Имейте достаточно веры в свою индивидуальность, чтобы решительно сдерживать ее год или два. У человека не так много интеллектуального капитала, который не может позволить себе короткий интервал скромности. Преждевременный индивидуализм обычно заканчивается либо реакцией против первоначальных причуд, либо манерностью, которая увековечивает их. Никто не достаточно велик для манерности, потому что, хотя в руках сильного человека она заключает нас в тюрьму нового очарования, мы вскоре устаем, а затем ненавидим нашу тюрьму навсегда.
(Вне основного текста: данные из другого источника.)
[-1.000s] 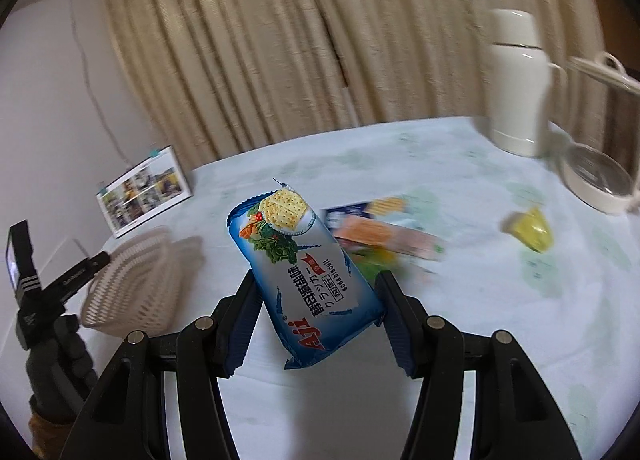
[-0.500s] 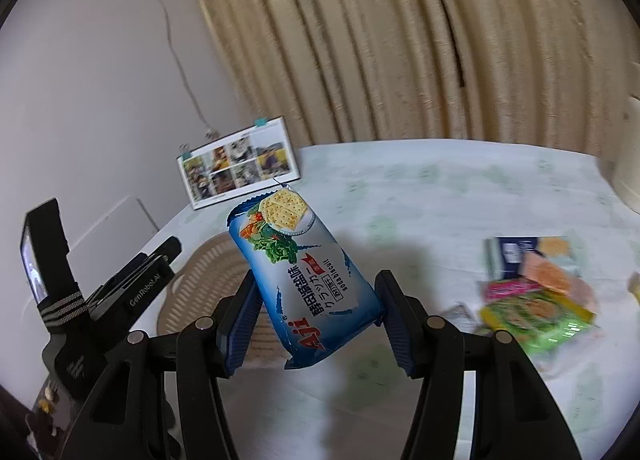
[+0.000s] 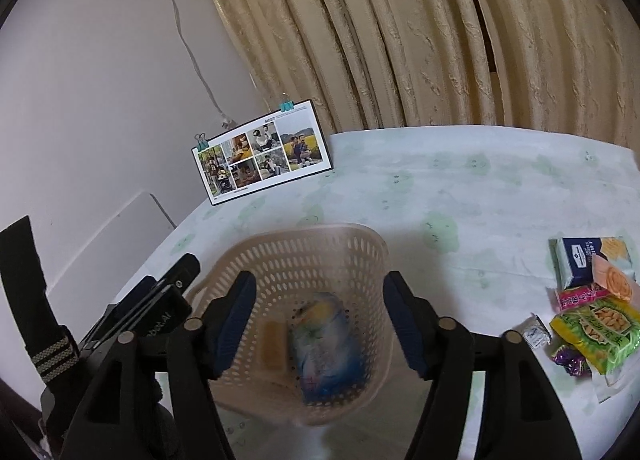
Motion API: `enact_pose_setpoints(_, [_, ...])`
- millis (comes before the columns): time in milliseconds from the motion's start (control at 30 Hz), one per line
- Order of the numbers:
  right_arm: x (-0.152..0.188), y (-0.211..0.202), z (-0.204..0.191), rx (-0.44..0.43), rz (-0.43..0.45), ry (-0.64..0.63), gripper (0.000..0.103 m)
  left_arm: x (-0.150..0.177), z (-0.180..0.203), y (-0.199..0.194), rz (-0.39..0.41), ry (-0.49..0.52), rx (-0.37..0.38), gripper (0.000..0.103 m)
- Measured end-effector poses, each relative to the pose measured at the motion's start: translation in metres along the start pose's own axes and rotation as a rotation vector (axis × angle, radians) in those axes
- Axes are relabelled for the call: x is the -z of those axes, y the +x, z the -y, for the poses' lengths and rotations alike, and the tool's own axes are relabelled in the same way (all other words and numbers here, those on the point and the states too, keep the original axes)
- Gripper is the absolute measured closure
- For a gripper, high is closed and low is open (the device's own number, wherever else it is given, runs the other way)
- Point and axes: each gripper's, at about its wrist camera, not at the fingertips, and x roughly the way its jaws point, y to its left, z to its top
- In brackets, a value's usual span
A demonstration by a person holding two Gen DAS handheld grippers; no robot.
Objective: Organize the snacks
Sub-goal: 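Lower the blue cracker packet into the basket and open the right gripper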
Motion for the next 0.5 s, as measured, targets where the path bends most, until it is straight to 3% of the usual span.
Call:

Как искрился свежий блеск Рида в «Пег Уоффингтон»! — но в какие неприятные аффектации он с тех пор выродился! Карлейль был благом для человеческого рода среди хромоты, в которую приходил английский стиль; но кто теперь не устал от него и его словечек? Он был Дженнером нашего современного стиля, прививающим и спасающим нас всех своим причудливым откровенным германизмом, а затем умирающим от своей собственной болезни. Теперь эпоха переросла его и приближается к способу письма, который объединяет гладкость восемнадцатого века с жизненной силой семнадцатого, так что сэр Томас Браун и Эндрю Марвелл кажутся нам такими же близкими, как Поуп или Аддисон, — стиль, пронизанный лучшим духом Карлейля, без следа карлейлизма.